## Task to complete
Where a line of the listing below includes the word "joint", reproduce that line.
:::::
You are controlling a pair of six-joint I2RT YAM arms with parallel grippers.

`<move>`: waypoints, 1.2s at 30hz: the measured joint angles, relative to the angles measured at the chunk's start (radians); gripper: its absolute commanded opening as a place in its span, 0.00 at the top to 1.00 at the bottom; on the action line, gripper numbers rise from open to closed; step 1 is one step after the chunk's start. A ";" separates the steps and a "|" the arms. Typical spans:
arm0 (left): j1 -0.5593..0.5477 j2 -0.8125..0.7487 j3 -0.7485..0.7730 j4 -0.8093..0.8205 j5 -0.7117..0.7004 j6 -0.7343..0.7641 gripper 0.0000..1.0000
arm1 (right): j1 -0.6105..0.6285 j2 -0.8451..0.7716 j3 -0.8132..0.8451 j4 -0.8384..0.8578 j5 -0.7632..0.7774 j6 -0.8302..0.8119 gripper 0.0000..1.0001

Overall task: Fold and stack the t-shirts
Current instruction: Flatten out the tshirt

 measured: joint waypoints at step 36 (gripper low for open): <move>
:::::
## Written solution
You are controlling a pair of six-joint I2RT YAM arms with parallel grippers.
`<move>`: waypoints, 1.2s at 30hz: the measured joint angles, relative to the angles measured at the chunk's start (radians); gripper: its absolute commanded opening as a place in its span, 0.00 at the top to 1.00 at the bottom; on the action line, gripper numbers rise from open to closed; step 1 is one step after the chunk's start. A ";" separates the steps and a "|" the arms. Typical spans:
 measured: joint waypoints at step 36 (gripper low for open): <move>

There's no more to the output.